The Pittsburgh Steelers have had to field a starting defense that was without its starting mack linebacker for the past two games, after second-year inside linebacker Ryan Shazier suffered a shoulder injury late in the team’s impressive first victory of the season.
In that contest, the former first-round draft pick racked up 15 tackles, including 11 solo tackles, and three for a loss, recorded his first career sack, which went for a substantial loss, recovered a fumble, and forced another fumble, though the offense was able to recover it.
It was his breakout performance that proved to everybody that he has the ability to be a difference maker and an impact player on a defense that had been starving for one. It also showed just how clearly ahead of his peers he is at this point in their respective careers, in spite of the fact that he is the youngest.
Over the course of the past two games, it was fourth-year linebacker Sean Spence starting and logging the lion’s share of snaps, and while he has had his moments, he is clearly not on Shazier’s level, even when considering his strengths.
Spence is naturally undersized for the position, so it’s no surprise that he was often unable to get off of blocks during the past two weeks, in spite of the fact that he looked improved in that area during the preseason.
But one of his defining attributes was his diagnosis of plays and his quick see-to-do. While this showed up in a big way when he made a stop on special teams on a fake punt attempt late in the game, I think we have seen from Shazier that his elite speed and early diagnosis of plays is without peer on this roster.
While Shazier has a tendency to miss a couple of tackles per game, perhaps the biggest area of his body of work that still needs fine tuning, most of his misses are a result of aggressiveness, rather than being overmatched, but the opposite is the case for Spence.
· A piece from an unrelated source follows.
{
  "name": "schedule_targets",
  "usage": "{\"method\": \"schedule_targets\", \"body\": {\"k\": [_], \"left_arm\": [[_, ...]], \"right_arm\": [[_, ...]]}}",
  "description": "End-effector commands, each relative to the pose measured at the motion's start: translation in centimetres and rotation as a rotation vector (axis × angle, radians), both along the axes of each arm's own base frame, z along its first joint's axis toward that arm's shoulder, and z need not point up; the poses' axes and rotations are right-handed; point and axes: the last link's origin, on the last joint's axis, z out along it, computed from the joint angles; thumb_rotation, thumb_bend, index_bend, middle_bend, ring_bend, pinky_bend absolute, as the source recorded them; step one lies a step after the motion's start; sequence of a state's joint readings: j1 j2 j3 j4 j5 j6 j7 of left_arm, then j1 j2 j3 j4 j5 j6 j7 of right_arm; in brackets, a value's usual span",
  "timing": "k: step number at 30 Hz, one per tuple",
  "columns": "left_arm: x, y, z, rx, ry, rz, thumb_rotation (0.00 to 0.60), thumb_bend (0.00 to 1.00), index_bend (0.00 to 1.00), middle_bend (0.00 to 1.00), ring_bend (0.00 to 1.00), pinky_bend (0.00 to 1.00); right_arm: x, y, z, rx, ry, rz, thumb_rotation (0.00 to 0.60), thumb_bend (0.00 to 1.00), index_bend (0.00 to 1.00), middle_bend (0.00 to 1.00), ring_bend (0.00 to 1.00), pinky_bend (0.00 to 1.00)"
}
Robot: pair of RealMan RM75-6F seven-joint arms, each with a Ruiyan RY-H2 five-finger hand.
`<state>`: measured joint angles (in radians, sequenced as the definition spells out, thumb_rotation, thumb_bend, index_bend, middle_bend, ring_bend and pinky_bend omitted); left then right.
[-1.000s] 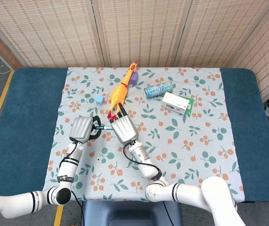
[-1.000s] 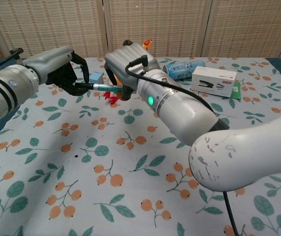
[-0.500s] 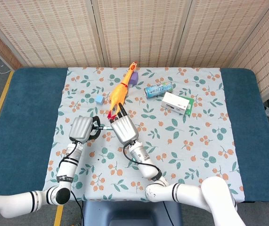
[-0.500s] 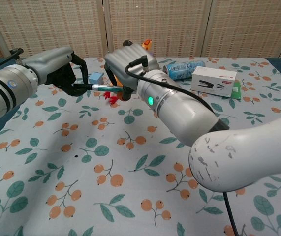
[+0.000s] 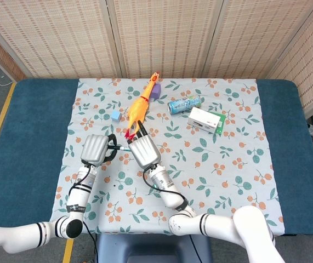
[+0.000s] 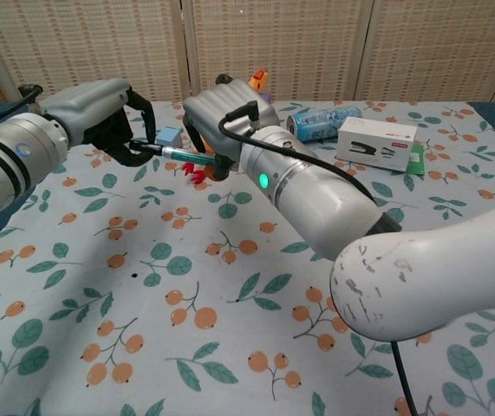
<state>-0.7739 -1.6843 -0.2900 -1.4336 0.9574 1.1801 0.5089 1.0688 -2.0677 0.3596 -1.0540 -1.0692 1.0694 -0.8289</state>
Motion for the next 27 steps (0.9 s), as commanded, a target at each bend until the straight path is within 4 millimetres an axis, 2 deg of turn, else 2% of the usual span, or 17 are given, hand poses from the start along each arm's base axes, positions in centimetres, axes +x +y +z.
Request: {"method": "schedule_targets", "body": {"k": [1, 19, 27], "left_arm": [[-0.1, 0.0, 0.0, 0.000, 0.010, 0.002, 0.600, 0.75, 0.80, 1.00, 0.76, 0.91], [-0.1, 0.0, 0.5, 0.014, 0.011, 0.000, 0.600, 0.76, 0.83, 1.00, 0.77, 0.90], [-0.9, 0.4, 1.0, 0.023, 0.032, 0.019, 0.600, 0.76, 0.83, 1.00, 0.77, 0.90]], "right_arm": [[0.0, 0.0, 0.1, -0.002, -0.001, -0.001, 0.600, 0.38, 0.80, 0.72, 0.33, 0.01], [-0.4, -0.3, 0.3, -0.005, 0.007, -0.007, 0.600, 0.38, 0.80, 0.72, 0.33, 0.01], [-1.0, -0.3, 0.4, 0.000, 0.027, -0.005, 0.600, 0.38, 0.80, 0.72, 0.33, 0.01]]}}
Third-year linebacker Vince Williams has also logged time over the course of the past two weeks, on Thursday logging 30 snaps as he served largely as the team’s nickel linebacker. He looked, largely, like a player who does not see a lot of time, even if nothing overtly stood out as negative.
In spite of Shazier’s absence, the defense has, all things considered, held up reasonably well, allowing just six points in their first game without him, and then 23 on Thursday night in an overtime game in which the Ravens often had short fields to work with.
But Shazier is expected to be back in practice next week, and hopefully back in the starting lineup a week from tomorrow. With the offense hurting right now, the defense needs every possible playmaker that they have available to them, especially anybody who potentially has the capability of contributing to giving the offense a short field or two per game.